Peserta training ini antara lain utusan dari KEKER Sulut, KARSA Sulteng, Jambata Sulteng, SIKAP Sulteng, Lampion Jeneponto, YLLI Luwu, Walda Toraja, dan TLKM. Hadir sebagai Fasilitator adalah Eko Budiwiyono, Trainer CBFM dari Yogyakarta, bersama Rustanto Suprapto, yang juga Direktur Eksekutif SCF. “Kegiatan training ini merupakan bagian dari FGP (Forest Governance Programme) yang telah masuk di fase kedua. Kita ingin meningkatkan luasan akses legal, juga agar area kelola masyarakat semakin luas diantara banyaknya kepentingan yang ingin menguasai kawasan hutan,” ungkap Rustanto.
Menurut Eko Budiwiyono, fasilitasi itu mempermudah persoalan, sehingga dibutuhkan keahlian dalam berkomunikasi. “fasilitator itu mencoba untuk mempengaruhi, mengarahkan pikiran orang lain dan membantu merumuskan piliihan solusi, sehingga mesti mempunyai tiga kemampuan komunikasi, yaitu komunikasi sosial, komunikasi administrasi (dalam bentuk tulisan dan laporan), serta komunikasi politik yang berhubungan dengan struktur kekuasaan,” ujar Eko.
Tugas dari para pendamping ini, boleh dibilang cukup besar.
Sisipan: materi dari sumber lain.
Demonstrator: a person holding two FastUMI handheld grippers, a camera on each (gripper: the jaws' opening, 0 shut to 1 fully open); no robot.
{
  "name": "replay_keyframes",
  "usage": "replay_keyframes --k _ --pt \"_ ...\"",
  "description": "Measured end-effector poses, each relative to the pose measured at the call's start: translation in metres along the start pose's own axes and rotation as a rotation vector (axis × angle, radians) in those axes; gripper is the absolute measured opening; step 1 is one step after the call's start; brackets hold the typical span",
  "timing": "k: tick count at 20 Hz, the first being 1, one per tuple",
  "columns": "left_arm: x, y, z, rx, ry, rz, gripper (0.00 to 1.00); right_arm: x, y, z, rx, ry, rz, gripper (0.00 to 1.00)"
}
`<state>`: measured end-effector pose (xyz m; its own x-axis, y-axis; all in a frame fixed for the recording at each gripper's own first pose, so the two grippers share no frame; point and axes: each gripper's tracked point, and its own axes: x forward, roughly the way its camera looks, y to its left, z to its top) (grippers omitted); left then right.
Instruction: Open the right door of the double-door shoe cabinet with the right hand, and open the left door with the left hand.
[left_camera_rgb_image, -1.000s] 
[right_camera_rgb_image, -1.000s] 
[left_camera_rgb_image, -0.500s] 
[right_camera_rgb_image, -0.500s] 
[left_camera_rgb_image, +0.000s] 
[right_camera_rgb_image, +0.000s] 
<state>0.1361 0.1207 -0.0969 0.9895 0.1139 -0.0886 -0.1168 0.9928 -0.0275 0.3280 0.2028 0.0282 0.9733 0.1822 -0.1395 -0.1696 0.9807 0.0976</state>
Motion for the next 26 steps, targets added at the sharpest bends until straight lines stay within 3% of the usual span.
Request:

Mereka mesti mendampingi masyarakat dalam pemanfaatan potensi sumberdaya alam, dimana masih banyak faktor-faktor penghambat yang mempengaruhi. Misalnya faktor birokrasi yang lamban dalam merespon usulan maupun ijin yang harus dikeluarkan, selain itu, pemahaman birokrasi di daerah yang belum merata dalam hal memfasilitasi masyarakat untuk memperoleh akses terhadap sumberdaya hutan.
Dalam empat hari itu, peserta diberi pemahaman mengenai skema cbfm, seperti hutan kemasyarakatan, hutan desa, hutan tanaman rakyat. Para pendamping juga dibekali tools analisis gender, serta metode fasilitasi dalam penyiapan masyarakat, pengajuan dan penetapan areal kerja cbfm, pengajuan perjinan, dan bagaimana membangun kerja-kerja kalaborasi dan multipihak.